TASK BRIEF. Throughout the material below, tally the lines containing "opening" and give the total with no accompanying text.

★ ★ ★

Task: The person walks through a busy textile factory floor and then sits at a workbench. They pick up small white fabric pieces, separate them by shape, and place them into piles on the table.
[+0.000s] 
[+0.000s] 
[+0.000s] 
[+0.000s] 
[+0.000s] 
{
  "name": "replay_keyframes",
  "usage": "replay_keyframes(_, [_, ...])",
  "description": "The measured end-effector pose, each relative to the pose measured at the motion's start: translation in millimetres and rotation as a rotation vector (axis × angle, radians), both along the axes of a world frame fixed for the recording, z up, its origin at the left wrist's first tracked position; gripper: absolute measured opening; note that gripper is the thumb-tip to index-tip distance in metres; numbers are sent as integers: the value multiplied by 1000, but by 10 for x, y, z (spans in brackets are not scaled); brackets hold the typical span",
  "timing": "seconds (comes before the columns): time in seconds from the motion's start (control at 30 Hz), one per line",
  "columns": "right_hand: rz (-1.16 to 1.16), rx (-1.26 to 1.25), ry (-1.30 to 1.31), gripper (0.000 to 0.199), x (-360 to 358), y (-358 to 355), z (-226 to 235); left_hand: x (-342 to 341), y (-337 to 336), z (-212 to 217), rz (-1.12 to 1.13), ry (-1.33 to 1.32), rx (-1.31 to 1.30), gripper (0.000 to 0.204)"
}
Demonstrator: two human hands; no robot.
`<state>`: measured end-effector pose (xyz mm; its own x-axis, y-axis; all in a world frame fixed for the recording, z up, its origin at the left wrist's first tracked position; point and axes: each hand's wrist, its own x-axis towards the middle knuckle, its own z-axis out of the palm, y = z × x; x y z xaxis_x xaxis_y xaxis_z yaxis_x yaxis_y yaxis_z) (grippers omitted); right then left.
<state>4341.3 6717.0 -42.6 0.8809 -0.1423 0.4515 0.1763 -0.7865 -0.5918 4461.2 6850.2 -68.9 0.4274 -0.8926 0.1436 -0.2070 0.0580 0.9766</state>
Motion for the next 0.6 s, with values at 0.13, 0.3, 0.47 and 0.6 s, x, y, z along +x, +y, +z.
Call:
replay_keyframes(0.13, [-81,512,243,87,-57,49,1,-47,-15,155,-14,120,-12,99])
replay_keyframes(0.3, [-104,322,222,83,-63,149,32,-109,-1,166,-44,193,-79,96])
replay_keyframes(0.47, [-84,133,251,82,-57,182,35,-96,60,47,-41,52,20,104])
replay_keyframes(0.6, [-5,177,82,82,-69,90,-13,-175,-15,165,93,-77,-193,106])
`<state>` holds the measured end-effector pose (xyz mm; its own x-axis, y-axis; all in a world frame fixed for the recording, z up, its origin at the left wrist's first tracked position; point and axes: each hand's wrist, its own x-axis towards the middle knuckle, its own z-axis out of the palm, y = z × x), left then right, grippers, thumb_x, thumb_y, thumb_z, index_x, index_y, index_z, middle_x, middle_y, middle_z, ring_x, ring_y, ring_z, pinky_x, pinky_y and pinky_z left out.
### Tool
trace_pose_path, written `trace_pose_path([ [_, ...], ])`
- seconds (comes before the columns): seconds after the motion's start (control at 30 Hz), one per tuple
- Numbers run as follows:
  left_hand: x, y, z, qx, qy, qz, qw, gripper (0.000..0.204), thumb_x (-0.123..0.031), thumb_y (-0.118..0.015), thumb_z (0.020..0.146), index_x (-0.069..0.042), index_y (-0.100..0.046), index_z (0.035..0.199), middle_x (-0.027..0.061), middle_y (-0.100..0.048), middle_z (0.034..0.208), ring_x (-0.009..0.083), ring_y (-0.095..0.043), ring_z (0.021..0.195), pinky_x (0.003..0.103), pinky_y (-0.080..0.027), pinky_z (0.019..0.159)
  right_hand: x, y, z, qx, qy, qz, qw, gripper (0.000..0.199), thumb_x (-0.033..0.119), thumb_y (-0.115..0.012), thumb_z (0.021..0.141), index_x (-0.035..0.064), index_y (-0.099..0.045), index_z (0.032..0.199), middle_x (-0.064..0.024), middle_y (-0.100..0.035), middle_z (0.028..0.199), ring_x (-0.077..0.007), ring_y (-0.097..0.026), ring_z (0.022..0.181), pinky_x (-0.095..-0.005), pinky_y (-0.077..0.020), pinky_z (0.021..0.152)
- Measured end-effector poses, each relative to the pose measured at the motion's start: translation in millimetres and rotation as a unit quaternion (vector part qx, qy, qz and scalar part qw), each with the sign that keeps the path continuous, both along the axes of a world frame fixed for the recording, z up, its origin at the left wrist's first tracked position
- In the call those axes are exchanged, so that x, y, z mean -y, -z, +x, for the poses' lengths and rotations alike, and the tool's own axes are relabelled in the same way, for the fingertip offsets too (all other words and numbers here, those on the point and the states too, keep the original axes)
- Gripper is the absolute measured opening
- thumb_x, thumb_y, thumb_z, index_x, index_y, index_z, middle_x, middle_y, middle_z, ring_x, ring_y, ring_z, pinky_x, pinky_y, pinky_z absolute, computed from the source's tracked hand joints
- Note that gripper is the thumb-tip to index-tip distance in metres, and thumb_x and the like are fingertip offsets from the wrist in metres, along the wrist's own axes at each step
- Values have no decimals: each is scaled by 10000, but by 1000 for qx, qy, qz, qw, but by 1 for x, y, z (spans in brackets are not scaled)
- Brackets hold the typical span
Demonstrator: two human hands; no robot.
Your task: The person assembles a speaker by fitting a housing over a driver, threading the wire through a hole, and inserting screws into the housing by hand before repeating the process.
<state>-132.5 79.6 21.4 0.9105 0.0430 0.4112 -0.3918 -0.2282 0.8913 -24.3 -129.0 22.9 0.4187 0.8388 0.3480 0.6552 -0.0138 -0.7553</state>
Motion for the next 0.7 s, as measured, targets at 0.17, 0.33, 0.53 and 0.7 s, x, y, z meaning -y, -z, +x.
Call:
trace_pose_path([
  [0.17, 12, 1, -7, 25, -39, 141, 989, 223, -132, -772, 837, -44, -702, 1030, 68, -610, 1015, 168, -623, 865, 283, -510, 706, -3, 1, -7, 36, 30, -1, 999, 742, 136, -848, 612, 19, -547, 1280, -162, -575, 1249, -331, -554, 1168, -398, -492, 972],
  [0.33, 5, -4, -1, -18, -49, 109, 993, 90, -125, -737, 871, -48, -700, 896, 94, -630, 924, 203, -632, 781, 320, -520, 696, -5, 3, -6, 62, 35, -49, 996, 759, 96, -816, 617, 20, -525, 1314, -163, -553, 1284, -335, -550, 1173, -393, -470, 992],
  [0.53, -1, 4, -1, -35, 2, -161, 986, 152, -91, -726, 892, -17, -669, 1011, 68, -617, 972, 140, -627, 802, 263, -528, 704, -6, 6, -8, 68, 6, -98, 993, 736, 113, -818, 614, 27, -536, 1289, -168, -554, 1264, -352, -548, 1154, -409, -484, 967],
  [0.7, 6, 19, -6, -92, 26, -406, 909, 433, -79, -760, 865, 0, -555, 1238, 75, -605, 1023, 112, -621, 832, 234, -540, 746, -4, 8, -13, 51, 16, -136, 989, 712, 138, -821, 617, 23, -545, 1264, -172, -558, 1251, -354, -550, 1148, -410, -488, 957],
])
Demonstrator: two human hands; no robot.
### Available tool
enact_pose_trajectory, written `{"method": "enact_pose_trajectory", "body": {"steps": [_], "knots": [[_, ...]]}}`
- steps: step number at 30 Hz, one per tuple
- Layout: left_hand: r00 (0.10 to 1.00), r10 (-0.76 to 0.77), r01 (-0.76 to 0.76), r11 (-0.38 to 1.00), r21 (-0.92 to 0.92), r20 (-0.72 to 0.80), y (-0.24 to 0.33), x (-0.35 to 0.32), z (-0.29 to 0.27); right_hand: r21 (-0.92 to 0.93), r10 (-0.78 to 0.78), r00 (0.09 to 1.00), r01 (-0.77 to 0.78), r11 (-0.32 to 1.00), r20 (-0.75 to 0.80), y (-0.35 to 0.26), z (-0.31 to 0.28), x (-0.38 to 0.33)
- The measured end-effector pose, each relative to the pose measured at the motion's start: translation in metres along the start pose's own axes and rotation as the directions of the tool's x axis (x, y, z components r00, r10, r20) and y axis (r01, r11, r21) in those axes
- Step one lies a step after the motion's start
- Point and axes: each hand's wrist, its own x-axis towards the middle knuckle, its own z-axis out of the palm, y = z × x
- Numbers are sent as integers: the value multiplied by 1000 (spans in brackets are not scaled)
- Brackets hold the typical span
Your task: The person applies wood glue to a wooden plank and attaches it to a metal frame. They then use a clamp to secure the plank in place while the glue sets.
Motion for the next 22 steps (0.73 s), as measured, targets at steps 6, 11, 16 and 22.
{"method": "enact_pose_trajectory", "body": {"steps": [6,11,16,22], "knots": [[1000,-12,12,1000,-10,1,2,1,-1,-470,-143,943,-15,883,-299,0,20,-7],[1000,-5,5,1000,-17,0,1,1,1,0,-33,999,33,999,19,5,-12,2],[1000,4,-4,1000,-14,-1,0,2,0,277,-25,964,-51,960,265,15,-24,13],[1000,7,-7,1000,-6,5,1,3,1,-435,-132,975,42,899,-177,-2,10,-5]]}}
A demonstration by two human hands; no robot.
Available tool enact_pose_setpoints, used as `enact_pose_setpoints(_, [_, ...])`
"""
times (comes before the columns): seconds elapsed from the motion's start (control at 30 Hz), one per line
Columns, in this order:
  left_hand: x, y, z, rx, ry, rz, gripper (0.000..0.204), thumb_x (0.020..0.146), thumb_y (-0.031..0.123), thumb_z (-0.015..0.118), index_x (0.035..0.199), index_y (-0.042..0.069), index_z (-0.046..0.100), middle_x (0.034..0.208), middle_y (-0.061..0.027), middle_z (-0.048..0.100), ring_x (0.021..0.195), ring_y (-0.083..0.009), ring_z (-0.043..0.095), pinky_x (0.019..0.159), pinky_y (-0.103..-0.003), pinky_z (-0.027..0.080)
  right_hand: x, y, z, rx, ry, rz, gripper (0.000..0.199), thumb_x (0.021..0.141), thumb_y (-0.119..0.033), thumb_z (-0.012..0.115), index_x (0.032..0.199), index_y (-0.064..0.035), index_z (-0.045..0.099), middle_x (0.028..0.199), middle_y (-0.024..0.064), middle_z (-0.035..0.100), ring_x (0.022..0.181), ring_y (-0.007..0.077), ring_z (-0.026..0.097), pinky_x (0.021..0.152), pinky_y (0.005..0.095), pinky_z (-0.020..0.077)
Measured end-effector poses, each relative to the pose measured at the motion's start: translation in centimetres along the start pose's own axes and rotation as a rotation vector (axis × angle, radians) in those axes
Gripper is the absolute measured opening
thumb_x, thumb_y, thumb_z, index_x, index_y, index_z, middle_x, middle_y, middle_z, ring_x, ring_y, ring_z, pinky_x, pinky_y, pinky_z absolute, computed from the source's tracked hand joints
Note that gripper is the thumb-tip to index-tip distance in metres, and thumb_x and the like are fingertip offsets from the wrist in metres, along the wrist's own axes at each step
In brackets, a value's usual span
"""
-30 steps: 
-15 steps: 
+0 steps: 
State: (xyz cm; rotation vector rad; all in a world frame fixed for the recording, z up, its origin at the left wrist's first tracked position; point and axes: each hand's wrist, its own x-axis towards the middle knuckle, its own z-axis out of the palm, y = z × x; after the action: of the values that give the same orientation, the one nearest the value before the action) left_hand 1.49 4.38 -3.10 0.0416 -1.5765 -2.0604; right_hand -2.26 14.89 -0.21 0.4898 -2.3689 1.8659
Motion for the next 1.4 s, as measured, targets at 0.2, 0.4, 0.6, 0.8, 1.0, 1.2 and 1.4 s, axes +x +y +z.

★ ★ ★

ANSWER BOX. 3